Handling PDF
Handling PDF
This page discusses various available options for working with Portable Document Format (PDF) [en.wikipedia.org] documents in your Qt application. Please also read the general considerations outlined on the Handling Document Formats page.
Note that this information is collaboratively collected by the community, with no promise of completeness or correctness. In particular, use your own research and judgment when evaluating third-party libraries or tools!
Reading / Writing
Using QPrinter
- manual QPainter painting
The most basic (but not necessarily simplest) way of creating PDF documents with QPrinter is by manually painting the document’s content with Qt’s Arthur paint system.
Just pass the QPrinter object as a reference to the constructor of QPainter (or, alternatively, to QPainter::begin for an already existing QPainter) and then perform any painting operations with that QPainter instance like you usually would (with intermittent calls to QPrinter::newPage whenever you want to move on to the next PDF page).
- Scribe
For a more high-level API for creating structured rich-text documents, use Qt’s Scribe framework (see Handling Document Formats).
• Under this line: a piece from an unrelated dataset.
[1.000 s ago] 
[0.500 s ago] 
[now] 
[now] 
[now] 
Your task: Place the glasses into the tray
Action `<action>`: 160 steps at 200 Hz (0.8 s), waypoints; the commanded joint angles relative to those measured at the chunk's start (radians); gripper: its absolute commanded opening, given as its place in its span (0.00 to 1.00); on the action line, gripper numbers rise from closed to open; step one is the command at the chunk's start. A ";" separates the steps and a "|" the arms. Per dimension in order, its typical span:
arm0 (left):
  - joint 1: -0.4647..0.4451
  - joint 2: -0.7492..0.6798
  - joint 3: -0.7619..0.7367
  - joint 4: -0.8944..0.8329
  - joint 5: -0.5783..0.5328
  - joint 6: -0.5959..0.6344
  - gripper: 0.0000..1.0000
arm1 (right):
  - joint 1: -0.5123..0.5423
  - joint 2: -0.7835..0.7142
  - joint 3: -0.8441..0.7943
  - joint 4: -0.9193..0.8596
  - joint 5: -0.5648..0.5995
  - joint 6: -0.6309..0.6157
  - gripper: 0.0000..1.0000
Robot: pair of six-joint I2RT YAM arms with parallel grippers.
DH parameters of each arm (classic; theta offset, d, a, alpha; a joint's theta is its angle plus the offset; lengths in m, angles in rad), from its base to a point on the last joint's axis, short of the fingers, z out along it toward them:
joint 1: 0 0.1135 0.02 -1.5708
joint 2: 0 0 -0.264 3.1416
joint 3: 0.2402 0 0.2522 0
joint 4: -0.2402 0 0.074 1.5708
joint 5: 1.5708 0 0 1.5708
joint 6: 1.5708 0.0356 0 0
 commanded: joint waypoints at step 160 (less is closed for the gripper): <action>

You can export the whole document or a part of it to PDF with QTextDocument::print or QTextEdit::print (again, using a QPrinter object set up as shown above).
- Graphics View
Qt’s Graphics View framework can be a more suitable alternative for creating PDF documents with content that is mainly based on arbitrarily positioned and transformed 2D graphical items rather than continuous flowed rich text.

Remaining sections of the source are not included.